I still have two questions:

  1. Do you mean to say that because hashing is used, the n-grams containing capital letters (e.g. Adr) which were not present in training, will hash to some bucket and the this gives the embedding for that n-gram?
  2. Let's say I have a gene symbol "ghrl" which is present in the vocabulary.
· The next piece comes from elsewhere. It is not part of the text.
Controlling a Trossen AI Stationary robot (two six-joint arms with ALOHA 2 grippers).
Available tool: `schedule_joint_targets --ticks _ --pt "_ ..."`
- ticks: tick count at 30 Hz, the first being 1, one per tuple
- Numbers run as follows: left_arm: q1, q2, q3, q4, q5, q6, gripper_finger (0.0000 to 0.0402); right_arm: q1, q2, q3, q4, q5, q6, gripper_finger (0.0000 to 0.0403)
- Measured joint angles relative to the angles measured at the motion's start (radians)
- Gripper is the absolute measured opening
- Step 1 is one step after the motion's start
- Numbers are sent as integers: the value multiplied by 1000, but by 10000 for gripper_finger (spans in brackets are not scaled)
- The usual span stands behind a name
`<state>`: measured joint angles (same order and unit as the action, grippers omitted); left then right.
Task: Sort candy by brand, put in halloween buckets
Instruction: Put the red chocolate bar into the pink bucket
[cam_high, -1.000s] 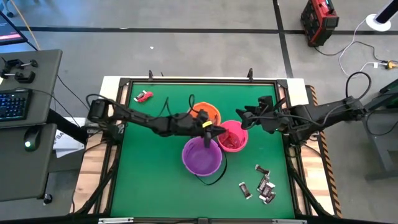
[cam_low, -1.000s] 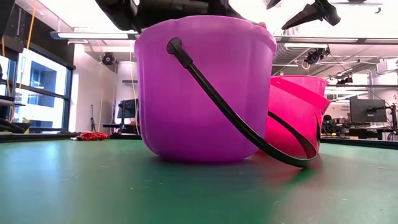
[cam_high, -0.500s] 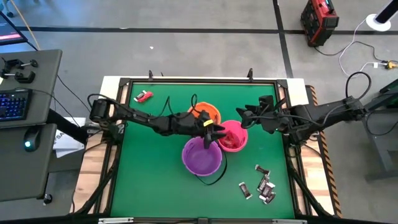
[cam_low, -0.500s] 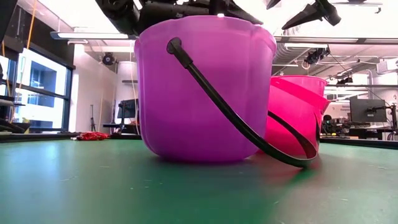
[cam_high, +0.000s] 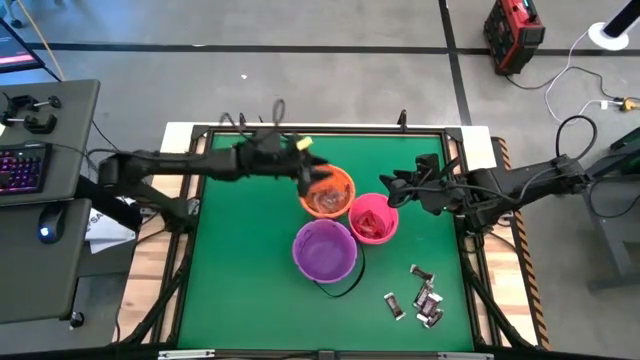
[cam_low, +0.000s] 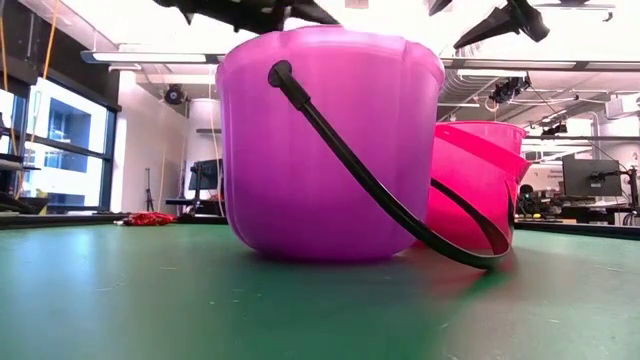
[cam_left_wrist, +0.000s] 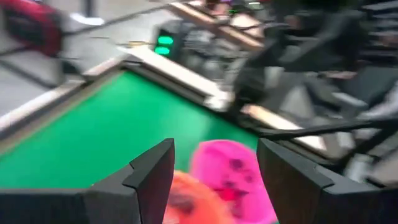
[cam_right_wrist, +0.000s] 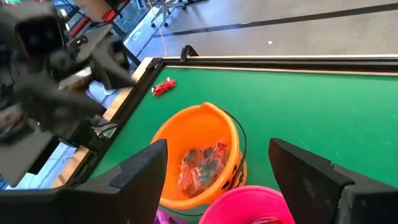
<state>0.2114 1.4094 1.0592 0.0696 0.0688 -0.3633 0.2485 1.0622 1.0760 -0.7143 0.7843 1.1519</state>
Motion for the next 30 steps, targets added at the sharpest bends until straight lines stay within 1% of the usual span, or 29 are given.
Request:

FastText paper says that the n-grams for this word will also include the entire word . So while calculating the embedding for "ghrl", does it sum up embeddings of all its constituent n-grams or just returns the embeddings for n-gram ?

Thanks, Aditya

kaushikacharya commented 4 years ago

@adijad20

Regarding your 1st question

Execute the following script in https://www.onlinegdb.com/online_c++_compiler to see yourself how the hashing is done for the n-gram Adr

#include <iostream>

using namespace std;

// hash function copied from https://github.com/facebookresearch/fastText/blob/master/src/dictionary.cc#L163
uint32_t hash_func(const std::string& str) {
  uint32_t h = 2166136261;
  for (size_t i = 0; i < str.size(); i++) {
    h = h ^ uint32_t(int8_t(str[i]));
    h = h * 16777619;
  }
  return h;
}

int main()
{
    // bucket value taken from https://github.com/facebookresearch/fastText/blob/master/src/args.cc
    int bucket = 2000000;
    int32_t h = hash_func("Adr") % bucket;
    cout << "Hash of sub-string: " << h;

    return 0;
}

I am getting the output as Hash of sub-string: 848830

Regarding your 2nd question:

From the FastText paper:

Each word w is represented as a bag of character n-gram. We add special boundary symbols < and > at the beginning and end of words, allowing to distinguish prefixes and suffixes from other character sequences. We also include the word w itself in the set of its n-grams, to learn a representation for each word (in addition to character n-grams). Taking the word where and n = 3 as an example, it will be represented by the character n-grams: <wh, whe, her, ere, re> and the special sequence <where>. Note that the sequence , corresponding to the word her is different from the tri-gram her from the word where. In practice, we extract all the n-grams for n greater or equal to 3 and smaller or equal to 6.

Ultimately, a word is represented by its index in the word dictionary and the set of hashed n-grams it contains.

Along with the n-grams of subwords, it will create n-gram of the word itself provided its within the max size i.e. 6. Thanks for correcting me.

In the source code, have a look at https://github.com/facebookresearch/fastText/blob/master/src/dictionary.cc#L172 void Dictionary::computeSubwords(

for (size_t j = i, n = 1; j < word.size() && n <= args_->maxn; n++) {
      ngram.push_back(word[j++]);

For i = 0, this part of the code will create the n-gram for the entire word :: <ghrl>

In case you are wondering what does (word[j] & 0xC0) == 0x80) do, then read paxdiablo's answer in StackOverflow where the user explains that it is to identify multi-byte sequence in unicode.

adijad20 commented 4 years ago

Thanks @kaushikacharya,

The first question is clear, the substr Adr would hash into some bucket and n-grams in that bucket will give the embeddings for the substring.

For the second question, I understood that n-gram for entire word "ghrl" would be created, but my question is when I ask FastText model for embedding of "ghrl", will it just return the vector learned for entire word "ghrl" or all its constituent n-grams (<gh, ghr etc) will be added along with ghrl to get its embedding? For out-of-vocabulary words, I know that it will sum up embeddings of all the constituent n-grams of the word. But for in-vocabulary words, I wanted to know how it behaves?

kaushikacharya commented 4 years ago

For the second question, I understood that n-gram for entire word "ghrl" would be created, but my question is when I ask FastText model for embedding of "ghrl", will it just return the vector learned for entire word "ghrl" or all its constituent n-grams (<gh, ghr etc) will be added along with ghrl to get its embedding?

@adijad20 My understanding is that for every word(irrespective of whether its in vocabulary or not), FastText computes its vector embedding by adding all the constituent n-grams of the word.